Nie bądźmy obojętni - działania dzielnicowych z Woli i Bemowa
Dzielnicowi z Woli i Bemowa kontrolują pustostany pod kątem przebywających tam osób bezdomnych. Udzielają im pomocy i kierują ich do noclegowni. Kilka dni temu dzięki zaangażowaniu mieszkańców udało się pomóc bezdomnemu, który otrzymał niezbędne wsparcie. Pamiętajmy, nie bądźmy obojętni i alarmujmy Policję za każdym razem, kiedy ktoś jest narażony na wychłodzenie organizmu. Wystarczy jeden telefon, aby uratować komuś życie.

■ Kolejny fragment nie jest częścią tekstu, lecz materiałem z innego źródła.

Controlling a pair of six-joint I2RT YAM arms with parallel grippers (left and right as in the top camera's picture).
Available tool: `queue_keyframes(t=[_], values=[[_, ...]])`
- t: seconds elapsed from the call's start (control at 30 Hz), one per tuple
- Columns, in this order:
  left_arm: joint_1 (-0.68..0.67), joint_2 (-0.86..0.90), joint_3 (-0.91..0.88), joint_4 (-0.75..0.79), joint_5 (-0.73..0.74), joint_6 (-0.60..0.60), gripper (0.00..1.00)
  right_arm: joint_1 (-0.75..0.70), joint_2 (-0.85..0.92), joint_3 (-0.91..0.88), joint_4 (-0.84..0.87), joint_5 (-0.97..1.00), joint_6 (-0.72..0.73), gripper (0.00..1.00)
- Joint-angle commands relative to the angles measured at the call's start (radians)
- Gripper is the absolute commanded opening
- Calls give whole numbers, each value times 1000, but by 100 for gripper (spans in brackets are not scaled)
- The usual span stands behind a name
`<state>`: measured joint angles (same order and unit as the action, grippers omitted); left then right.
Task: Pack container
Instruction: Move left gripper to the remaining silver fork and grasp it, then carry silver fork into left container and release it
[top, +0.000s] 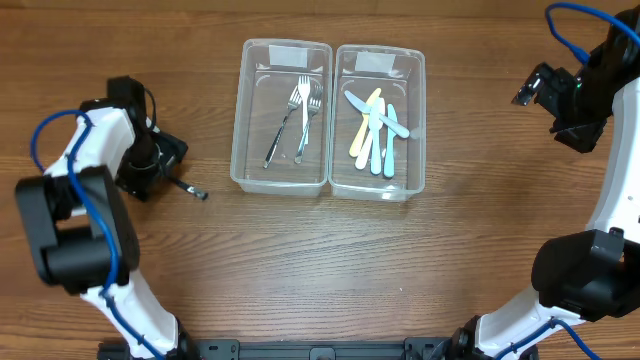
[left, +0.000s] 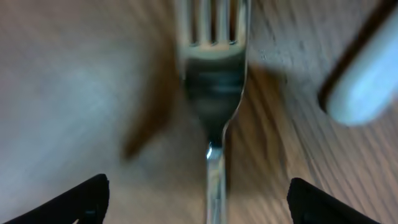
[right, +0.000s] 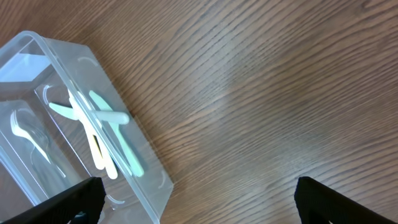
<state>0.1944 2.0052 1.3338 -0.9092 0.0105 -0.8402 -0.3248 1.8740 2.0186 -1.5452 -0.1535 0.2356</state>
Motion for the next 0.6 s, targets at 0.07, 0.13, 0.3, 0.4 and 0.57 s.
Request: queue_keyframes(t=[0.07,0.13,0.3,0.4,0.57], values=[[2,75,-5,21,67,89,84,6,-9,3,-11,-6,5,100],[2,75,-5,21,45,93,79,6,-9,3,-14,-6,5,100],[2,75,-5,19,2,93,40,6,-9,3,-17,-6,5,100],[2,75,-5,17,-5,93,9,6,-9,3,-16,-6,5,100],[2,74,-1,16,-19,137,4,6,-9,3,-16,-6,5,100]])
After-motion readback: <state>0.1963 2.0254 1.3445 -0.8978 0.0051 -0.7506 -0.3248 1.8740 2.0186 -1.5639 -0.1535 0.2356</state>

Okres zimowy to czas, gdy policjanci podczas patroli zwracają większą uwagę na miejsca, gdzie mogą szukać schronienia i nocować bezdomni. Są to zazwyczaj pustostany, ogródki działkowe, altanki. Aby się rozgrzać bardzo często bezdomni w takich miejscach rozpalają ogniska, co bywa bardzo niebezpieczne. Policjanci każdego roku monitorują sytuację tych osób. Sami oferują pomoc każdemu, kto jej potrzebuje - odnajdując takie osoby zawsze proponują przewiezienie ich do ośrodków, w których jest ciepło, gdzie mogą zjeść ciepły posiłek i przespać się w normalnych warunkach.

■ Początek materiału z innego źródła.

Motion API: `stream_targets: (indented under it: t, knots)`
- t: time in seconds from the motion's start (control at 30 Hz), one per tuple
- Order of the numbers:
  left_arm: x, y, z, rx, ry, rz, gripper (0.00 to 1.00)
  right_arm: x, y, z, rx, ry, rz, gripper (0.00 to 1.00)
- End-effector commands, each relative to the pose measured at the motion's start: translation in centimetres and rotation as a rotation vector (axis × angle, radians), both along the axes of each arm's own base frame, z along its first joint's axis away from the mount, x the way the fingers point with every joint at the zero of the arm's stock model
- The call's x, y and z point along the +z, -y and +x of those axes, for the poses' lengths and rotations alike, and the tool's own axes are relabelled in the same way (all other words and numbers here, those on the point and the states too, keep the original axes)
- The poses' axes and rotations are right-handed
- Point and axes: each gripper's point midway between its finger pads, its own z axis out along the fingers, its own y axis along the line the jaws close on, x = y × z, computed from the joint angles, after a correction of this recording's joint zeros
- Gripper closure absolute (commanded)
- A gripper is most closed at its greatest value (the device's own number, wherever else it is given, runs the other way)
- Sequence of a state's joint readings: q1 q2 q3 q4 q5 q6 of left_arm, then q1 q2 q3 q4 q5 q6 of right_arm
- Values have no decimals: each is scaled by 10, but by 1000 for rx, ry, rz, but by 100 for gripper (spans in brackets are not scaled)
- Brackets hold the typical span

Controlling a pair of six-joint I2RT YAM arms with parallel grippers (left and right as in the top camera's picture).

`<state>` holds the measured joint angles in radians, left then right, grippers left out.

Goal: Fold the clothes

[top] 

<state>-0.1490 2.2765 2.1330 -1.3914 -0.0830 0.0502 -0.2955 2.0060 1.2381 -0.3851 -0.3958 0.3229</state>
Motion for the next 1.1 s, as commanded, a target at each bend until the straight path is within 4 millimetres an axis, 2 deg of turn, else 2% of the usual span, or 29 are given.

W ostatnim czasie dzielnicowy z Woli otrzymał informację od mieszkańców, że w pustostanie mogą przebywać bezdomni. Nie czekając długo pojechał we wskazane miejsce. Okazało się, że bezdomni tam przebywają od kilku dni. Dzielnicowy udzielił im niezbędnej pomocy, poinformował dział pomocy zajmujący się wspomaganiem ich w trudnej sytuacji i zarządcę terenu oraz skierował do Mobilnego Punktu Poradnictwa. To specjalny autobus, który kursuje ulicami Warszawy świadczy pomoc dla osób bezdomnych w różnych aspektach – mogą się w nim ogrzać i napić gorącej herbaty czy uzyskać poradę od specjalistów z organizacji pozarządowych.
Policjanci codziennie współpracują w tym zakresie ze Strażą Miejską, Strażą Ochrony Kolei, Ośrodkami Pomocy Społecznej. Jednak, aby dotrzeć do wszystkich osób potrzebujących pomocy, potrzebna jest reakcja nie tylko służb, ale każdego człowieka. Dlatego funkcjonariusze podkreślają, jak ważne jest zaangażowanie i informowanie ośrodków pomocy społecznej o osobach bezradnych, samotnych i bezdomnych potrzebujących pomocy.
Pamiętajmy, że obowiązkiem każdego z nas jest reagowanie na cudzą krzywdę. Nie bądźmy obojętni wobec tych, którzy zwłaszcza teraz mogą potrzebować naszej pomocy. Wystarczy tylko jeden telefon pod numer 112 lub 986.